A ANP (Agência Nacional do Petróleo, Gás e
Biocombustíveis) iniciou nesta segunda-feira (15) uma audiência pública sobre
regras que definem o que são preços abusivos na venda de combustíveis, em um
debate com grande resistência do setor.
A sessão chegou a ser suspensa por liminar obtida no
fim de semana pela Fecombustíveis (Federação Nacional do Comércio Varejista de
Combustíveis e Lubrificantes), mas derrubada pelo governo nesta segunda.

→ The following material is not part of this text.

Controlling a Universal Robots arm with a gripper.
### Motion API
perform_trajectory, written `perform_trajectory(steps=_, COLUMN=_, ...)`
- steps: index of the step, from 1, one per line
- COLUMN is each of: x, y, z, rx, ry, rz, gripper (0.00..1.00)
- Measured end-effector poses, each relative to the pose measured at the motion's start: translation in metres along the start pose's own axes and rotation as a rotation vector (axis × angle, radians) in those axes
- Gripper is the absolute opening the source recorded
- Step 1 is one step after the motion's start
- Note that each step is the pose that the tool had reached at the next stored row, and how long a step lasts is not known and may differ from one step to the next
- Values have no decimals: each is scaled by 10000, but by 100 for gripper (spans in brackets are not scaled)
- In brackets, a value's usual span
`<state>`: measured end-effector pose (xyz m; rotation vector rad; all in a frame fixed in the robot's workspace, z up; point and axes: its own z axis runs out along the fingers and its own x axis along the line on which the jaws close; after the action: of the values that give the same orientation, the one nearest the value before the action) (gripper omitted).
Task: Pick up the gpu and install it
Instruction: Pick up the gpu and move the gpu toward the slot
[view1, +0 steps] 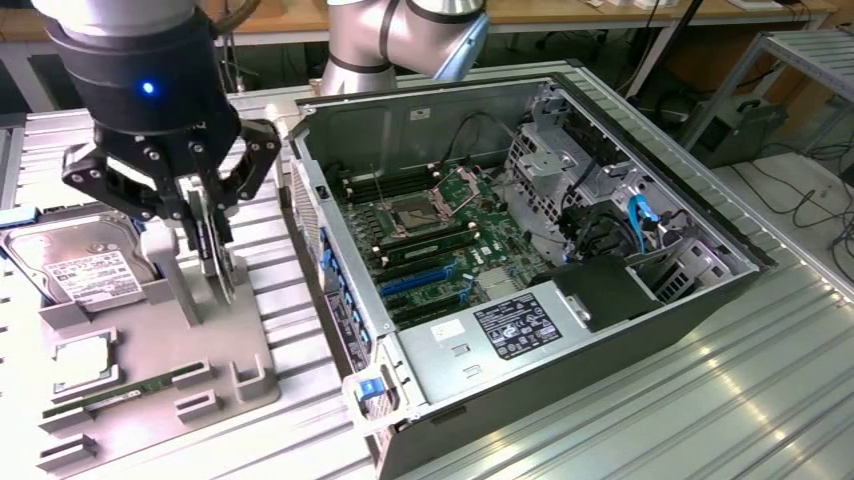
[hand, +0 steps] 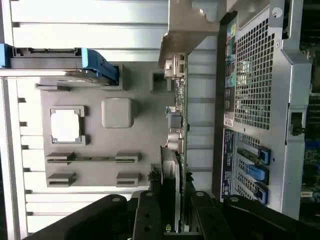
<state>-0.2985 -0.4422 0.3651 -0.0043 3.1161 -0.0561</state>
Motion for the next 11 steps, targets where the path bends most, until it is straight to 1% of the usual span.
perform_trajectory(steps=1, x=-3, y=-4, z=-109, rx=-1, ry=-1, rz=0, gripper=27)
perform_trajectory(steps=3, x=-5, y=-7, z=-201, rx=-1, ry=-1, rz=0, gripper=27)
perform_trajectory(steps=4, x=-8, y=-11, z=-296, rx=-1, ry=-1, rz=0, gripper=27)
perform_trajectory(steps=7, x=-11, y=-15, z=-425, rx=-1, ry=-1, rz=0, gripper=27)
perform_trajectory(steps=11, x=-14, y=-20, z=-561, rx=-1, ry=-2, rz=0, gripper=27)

Estão em debate duas resoluções que limitam a 10% os
aumentos de margens de lucros de postos e distribuidoras em caso de guerras ou
situações de calamidade. Os textos impõem multa de até R$ 500 milhões para
infratores.
Os pontos foram elaborados para cumprir determinação
de medidas provisórias (MPs) do governo que criaram programas de subvenção aos
combustíveis para minimizar efeitos da escalada das cotações internacionais do
petróleo após o início da guerra no Irã.
Para o setor, porém, a proposta é inconstitucional e
representa um tabelamento de preços.
"Da forma em que está posto, é pior que
tabelamento, porque engessa o mercado, engessa a livre concorrência",
disse na audiência o presidente da Fecombustíveis, James Thorp Neto.
A ANP alega que precisa de um critério que defina o
que é aumento abusivo, já que recebeu das MPs 1.340 e 1.349 a atribuição de
fiscalizar condutas de "elevação abusiva de preço" e "recusa
injustificada de fornecimento" de combustíveis.
"A expressão 'de forma abusiva' [que consta na
MP] exige parâmetros operacionais e probatórios para reduzir o risco de
nulidades por falta de tipicidade suficiente", diz a nota técnica da
agência que justificou as novas regras.
A definição do limite de 10% para aumento de margem
bruta foi inspirada em legislações de estados americanos que também têm medidas
de controle dos preços dos combustíveis, prossegue o texto da área técnica da
agência.
Ao considerar a margem bruta e não o aumento no
preço final, a nova regra também identificaria falta de repasse de queda de
preços na aquisição do produto.
O setor, porém, defende que os preços dos
combustíveis no Brasil são livres desde 2002 e o Cade (Conselho Administrativo
de Defesa Econômica) já tem a atribuição de investigar abusos de poder de
mercado —que só ocorreriam em caso de posição dominante.
"Não existe lei que permita à ANP considerar
margem bruta para definir aumento abusivo", disse a advogada Cleo Bueno,
que representou o Paranapetro, o sindicato dos postos do Paraná. "Margem
bruta de forma isolada, por produto, não serve para auferir aumento
abusivo."
"Essa portaria pode nos levar de volta ao
tabelamento de preços", reclamou o presidente do Sincopetro, o Sindicato
dos postos de São Paulo, José Alberto Paiva Gouvêa. "A ANP está
abandonando um sistema de livre mercado", reforçou Arthur Villamil, do
Minaspetro, dos postos de Minas Gerais.
A demanda por reclamações foi tanta que a ANP teve
que abrir mais um dia de audiência pública, que deve acontecer na quinta-feira
(18).
Uma das principais queixas é a adoção de um rito
acelerado para debater o tema, com apenas uma semana de consulta pública e sem
uma análise mais profunda sobre os impactos, chamada de AIR (Análise de
Impactos Regulatórios).
O Brasilcom, que reúne distribuidoras regionais de
combustíveis, defendeu que a proposta da ANP cria risco de aumentar a
concentração no setor, já que gera insegurança jurídica para novos
investimentos em infraestrutura e logística.
A diretora da ANP responsável pelo processo, Symone
Araújo, defendeu que a urgência do assunto justifica o rito acelerado e que o
estabelecimento de um percentual dá segurança jurídica à fiscalização da
agência reguladora.
Postos e distribuidoras de combustíveis se tornaram
alvo do presidente Luiz Inácio Lula da Silva (PT) logo após o início da guerra,
quando o preço dos combustíveis disparou em todo o mundo. Lula chegou a ameaçar
expor margens de lucro do setor, mas recuou após ameaças de judicialização.